The database schema is also supplied. This must be entered into the database before using the AudioDBI module. This is a visual representation of the database schema. A bit of clarification: AudioDBI was designed to allow a music collection to be very tweaked. So a song has an artist and also a composer. This lets us easily store cover songs. Looking further, the song has a genre and the artist has a genre. Using this, it's easy to model songs that don't fit an artist's status quo. Using these tools you can easily construct a database for a various artist compilation or even an album of cover songs and maintain accurate records of who the original artist was along with the actual performer's metadata. Using references you can easily set a song's genre to the same as the artist's genre, so changing one will change both (if desired).
My solution wasn't elegant and a bit, errr, heavy handed. It was important to store all the data in memory, disk access would kill access times. It also had to be memory efficient, since each "row" was 30 two byte integers, along with a four byte key. Thus a million rows of raw data requires: (2 * 30 + 4 bytes) * million rows = 64 megs -- and that's without any usable structures for searching. The solution was simplified since inserting was only done once when the program began, and no further inserts or deletes would be performed.
My solution involved inserting the data on 30 arrays followed by a sort once all the data has been entered.
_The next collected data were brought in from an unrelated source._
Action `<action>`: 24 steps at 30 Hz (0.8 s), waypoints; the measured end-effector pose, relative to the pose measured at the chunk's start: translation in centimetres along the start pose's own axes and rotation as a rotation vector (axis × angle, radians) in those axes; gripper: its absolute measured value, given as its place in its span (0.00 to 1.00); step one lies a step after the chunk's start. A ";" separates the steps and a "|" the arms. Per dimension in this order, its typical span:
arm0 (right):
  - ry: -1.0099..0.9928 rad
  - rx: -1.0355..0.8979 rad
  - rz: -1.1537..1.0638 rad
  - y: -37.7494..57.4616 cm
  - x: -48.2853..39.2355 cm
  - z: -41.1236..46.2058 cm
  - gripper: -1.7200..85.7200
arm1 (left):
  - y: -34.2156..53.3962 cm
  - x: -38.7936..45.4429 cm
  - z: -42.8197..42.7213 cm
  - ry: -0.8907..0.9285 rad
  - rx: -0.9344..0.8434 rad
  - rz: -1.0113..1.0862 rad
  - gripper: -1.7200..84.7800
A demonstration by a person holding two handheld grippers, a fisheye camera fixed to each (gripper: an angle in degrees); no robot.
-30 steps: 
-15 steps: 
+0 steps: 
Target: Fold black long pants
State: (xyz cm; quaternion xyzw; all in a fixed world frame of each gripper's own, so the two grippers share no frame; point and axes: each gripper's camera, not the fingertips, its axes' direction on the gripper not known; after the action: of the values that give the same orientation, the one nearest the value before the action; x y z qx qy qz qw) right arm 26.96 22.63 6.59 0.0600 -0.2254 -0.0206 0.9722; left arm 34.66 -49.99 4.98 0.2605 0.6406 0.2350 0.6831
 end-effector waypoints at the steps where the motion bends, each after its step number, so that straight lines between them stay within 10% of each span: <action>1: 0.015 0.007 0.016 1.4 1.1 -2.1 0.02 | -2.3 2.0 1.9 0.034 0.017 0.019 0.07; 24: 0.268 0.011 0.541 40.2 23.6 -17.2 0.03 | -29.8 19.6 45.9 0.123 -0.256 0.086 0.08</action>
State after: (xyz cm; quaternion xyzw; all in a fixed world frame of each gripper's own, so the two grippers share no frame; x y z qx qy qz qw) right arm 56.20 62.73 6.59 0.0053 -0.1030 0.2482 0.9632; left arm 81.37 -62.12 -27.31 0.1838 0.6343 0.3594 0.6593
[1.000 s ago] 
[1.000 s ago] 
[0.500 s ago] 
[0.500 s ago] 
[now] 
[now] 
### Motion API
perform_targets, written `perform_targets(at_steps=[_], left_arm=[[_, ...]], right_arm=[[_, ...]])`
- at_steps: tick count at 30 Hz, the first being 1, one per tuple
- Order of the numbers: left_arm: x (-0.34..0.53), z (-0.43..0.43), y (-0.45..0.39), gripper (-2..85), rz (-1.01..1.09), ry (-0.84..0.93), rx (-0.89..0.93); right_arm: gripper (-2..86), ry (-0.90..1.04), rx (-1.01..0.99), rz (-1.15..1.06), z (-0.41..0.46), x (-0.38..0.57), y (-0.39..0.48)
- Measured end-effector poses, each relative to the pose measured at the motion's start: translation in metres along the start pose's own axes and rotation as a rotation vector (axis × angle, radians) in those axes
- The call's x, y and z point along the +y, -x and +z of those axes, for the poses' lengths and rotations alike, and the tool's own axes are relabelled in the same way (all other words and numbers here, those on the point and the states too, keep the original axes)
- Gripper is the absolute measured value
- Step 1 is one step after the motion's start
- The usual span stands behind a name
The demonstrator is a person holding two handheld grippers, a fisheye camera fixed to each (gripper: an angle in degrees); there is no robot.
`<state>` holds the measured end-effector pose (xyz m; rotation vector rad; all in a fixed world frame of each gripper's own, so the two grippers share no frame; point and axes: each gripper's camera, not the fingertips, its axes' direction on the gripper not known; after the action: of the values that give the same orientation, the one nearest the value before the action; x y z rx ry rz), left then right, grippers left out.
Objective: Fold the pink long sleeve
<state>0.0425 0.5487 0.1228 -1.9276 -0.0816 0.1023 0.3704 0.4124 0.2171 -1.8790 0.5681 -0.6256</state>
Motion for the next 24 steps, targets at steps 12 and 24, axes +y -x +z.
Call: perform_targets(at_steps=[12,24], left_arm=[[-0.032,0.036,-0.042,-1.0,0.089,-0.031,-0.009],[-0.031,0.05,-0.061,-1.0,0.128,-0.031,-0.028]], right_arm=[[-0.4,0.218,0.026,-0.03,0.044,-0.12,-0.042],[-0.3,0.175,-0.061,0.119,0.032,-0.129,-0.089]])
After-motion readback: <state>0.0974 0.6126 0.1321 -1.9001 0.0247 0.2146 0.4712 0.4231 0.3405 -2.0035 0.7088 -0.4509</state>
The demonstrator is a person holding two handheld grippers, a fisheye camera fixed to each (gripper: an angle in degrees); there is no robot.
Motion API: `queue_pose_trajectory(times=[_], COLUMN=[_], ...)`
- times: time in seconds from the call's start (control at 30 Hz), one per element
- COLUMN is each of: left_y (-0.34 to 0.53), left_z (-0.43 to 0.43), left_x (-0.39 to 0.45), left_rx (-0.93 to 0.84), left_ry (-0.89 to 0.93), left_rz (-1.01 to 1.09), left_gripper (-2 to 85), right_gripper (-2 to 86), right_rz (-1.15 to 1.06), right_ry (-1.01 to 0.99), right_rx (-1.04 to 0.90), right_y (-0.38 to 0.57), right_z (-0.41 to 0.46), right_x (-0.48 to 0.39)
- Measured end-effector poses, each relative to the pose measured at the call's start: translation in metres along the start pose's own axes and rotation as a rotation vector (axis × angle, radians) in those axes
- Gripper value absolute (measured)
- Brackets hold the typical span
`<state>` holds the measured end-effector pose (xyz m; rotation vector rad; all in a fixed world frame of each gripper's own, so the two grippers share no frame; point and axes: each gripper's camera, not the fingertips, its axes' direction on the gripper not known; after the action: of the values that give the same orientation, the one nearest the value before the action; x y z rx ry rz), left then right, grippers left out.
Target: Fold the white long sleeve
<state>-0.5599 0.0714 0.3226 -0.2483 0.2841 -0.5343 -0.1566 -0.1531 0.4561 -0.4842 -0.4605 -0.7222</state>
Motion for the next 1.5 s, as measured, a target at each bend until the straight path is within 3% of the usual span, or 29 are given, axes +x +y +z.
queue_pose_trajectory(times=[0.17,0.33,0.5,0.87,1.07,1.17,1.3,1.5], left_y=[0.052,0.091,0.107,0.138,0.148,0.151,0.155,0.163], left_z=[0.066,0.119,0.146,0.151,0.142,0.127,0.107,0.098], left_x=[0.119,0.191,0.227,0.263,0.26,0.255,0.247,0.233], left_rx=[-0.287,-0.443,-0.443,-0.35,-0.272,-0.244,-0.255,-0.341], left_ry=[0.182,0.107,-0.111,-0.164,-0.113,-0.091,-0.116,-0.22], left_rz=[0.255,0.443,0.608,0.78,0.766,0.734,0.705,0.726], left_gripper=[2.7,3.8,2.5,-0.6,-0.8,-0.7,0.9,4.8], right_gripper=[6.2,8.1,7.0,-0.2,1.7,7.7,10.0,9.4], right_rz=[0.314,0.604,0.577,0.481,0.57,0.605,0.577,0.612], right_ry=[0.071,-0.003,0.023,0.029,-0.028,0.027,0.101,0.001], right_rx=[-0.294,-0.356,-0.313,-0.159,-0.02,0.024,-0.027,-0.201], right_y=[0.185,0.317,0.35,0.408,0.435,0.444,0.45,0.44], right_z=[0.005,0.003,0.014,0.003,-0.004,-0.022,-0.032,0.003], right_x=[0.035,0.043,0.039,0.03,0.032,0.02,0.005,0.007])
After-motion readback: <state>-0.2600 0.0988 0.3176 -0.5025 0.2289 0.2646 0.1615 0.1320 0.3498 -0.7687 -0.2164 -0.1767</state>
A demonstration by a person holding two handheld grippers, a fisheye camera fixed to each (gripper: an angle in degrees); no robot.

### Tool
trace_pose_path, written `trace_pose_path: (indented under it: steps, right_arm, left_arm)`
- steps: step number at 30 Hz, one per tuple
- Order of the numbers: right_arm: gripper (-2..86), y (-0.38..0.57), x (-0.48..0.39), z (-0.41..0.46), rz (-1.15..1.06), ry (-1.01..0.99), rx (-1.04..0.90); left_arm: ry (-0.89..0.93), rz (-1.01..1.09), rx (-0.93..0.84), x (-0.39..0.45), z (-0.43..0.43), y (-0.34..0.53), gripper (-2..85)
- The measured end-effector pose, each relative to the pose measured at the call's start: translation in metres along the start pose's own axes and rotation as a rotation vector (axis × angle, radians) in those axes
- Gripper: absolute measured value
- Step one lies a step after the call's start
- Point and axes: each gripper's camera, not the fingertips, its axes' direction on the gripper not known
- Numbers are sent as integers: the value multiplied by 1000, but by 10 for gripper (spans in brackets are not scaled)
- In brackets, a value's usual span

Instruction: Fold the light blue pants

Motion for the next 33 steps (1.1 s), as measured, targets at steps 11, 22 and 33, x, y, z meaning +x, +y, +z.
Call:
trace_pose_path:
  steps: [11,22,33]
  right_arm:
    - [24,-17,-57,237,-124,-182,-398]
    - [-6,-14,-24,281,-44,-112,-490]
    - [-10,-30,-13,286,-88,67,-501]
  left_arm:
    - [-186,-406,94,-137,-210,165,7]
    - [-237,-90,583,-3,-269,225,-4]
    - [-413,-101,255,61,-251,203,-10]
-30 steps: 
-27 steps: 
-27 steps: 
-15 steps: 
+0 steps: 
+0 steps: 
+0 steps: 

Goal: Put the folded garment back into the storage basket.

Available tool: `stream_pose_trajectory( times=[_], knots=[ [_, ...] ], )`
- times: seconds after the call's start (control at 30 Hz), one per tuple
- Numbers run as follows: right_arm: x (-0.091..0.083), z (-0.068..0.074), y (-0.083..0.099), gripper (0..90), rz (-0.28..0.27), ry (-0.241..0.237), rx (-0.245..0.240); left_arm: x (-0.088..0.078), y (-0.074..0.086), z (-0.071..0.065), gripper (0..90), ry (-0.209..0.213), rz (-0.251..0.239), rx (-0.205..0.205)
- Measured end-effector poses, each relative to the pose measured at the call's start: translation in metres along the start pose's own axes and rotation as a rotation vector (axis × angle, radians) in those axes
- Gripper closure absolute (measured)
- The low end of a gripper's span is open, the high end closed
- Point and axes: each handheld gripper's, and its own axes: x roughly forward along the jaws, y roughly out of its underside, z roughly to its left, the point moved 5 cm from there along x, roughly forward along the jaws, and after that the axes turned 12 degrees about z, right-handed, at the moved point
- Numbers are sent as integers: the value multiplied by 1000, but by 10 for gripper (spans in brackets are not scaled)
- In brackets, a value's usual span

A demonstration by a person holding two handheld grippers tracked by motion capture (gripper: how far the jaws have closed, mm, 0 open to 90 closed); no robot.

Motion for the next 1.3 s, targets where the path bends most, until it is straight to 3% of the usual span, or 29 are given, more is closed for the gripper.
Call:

The memory requirements are then (2 bytes * 30 values + 4 byte id + 4 byte pointer in array * 30) 184 bytes per entry. Each array can be searched in one dimension in log2 time via binary search. The search was done on each individual array then the results were merged. The merging takes significant time, I tested hashing methods and binary trees for this.
I'll put this up here if their is any interest for it. Since I've started reading Knuth's books I've been considering rewriting this. I don't have the dataset anymore so it's tough to test, which pretty much means I've given up on it.